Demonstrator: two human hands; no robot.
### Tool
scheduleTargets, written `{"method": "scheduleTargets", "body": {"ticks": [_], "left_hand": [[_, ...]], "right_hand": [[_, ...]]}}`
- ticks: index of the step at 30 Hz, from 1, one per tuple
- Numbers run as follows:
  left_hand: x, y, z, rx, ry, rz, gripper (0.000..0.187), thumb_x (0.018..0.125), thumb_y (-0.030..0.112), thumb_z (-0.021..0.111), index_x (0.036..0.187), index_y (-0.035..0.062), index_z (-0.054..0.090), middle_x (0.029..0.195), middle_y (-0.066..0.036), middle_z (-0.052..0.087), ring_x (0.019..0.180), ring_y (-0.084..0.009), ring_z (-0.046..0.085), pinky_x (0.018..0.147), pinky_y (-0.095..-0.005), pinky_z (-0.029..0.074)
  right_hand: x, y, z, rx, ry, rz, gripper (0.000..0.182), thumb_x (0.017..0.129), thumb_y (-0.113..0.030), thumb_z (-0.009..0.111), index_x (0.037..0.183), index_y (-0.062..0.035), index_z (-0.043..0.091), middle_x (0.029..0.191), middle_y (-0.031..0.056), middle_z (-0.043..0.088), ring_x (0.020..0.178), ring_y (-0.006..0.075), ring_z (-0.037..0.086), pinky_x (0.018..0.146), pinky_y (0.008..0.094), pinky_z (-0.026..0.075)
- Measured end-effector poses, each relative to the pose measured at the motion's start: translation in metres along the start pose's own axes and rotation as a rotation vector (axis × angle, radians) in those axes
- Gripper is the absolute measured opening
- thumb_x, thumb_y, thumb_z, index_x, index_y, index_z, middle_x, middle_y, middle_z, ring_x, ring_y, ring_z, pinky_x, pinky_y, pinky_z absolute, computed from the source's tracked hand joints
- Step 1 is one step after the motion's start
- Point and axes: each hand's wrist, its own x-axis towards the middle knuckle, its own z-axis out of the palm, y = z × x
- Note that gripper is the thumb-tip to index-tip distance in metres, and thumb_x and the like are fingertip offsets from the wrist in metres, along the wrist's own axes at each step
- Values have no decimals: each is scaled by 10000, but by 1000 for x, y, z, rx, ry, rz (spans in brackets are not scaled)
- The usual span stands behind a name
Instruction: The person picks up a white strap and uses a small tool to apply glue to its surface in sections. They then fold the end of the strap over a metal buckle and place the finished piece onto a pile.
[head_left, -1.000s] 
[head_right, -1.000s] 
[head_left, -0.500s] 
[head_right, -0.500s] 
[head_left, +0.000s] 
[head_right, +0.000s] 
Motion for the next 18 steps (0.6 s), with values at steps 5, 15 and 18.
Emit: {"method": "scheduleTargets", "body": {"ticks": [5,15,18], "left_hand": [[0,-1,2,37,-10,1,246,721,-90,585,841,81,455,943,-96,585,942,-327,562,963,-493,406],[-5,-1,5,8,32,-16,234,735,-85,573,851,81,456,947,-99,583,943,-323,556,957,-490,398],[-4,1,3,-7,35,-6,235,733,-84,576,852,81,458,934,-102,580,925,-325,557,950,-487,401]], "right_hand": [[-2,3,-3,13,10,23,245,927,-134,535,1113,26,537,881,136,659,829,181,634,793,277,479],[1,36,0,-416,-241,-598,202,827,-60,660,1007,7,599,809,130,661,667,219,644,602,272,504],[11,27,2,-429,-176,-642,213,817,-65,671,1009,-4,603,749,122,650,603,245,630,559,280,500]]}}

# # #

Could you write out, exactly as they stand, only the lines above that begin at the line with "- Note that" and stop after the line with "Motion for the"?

- Task response
- Note that gripper is the thumb-tip to index-tip distance in metres, and thumb_x and the like are fingertip offsets from the wrist in metres, along the wrist's own axes at each step
- Values have no decimals: each is scaled by 10000, but by 1000 for x, y, z, rx, ry, rz (spans in brackets are not scaled)
- The usual span stands behind a name
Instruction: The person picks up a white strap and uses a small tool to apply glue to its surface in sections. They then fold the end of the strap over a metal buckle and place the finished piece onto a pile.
[head_left, -1.000s] 
[head_right, -1.000s] 
[head_left, -0.500s] 
[head_right, -0.500s] 
[head_left, +0.000s] 
[head_right, +0.000s] 
Motion for the next 18 steps (0.6 s), with values at steps 5, 15 and 18.

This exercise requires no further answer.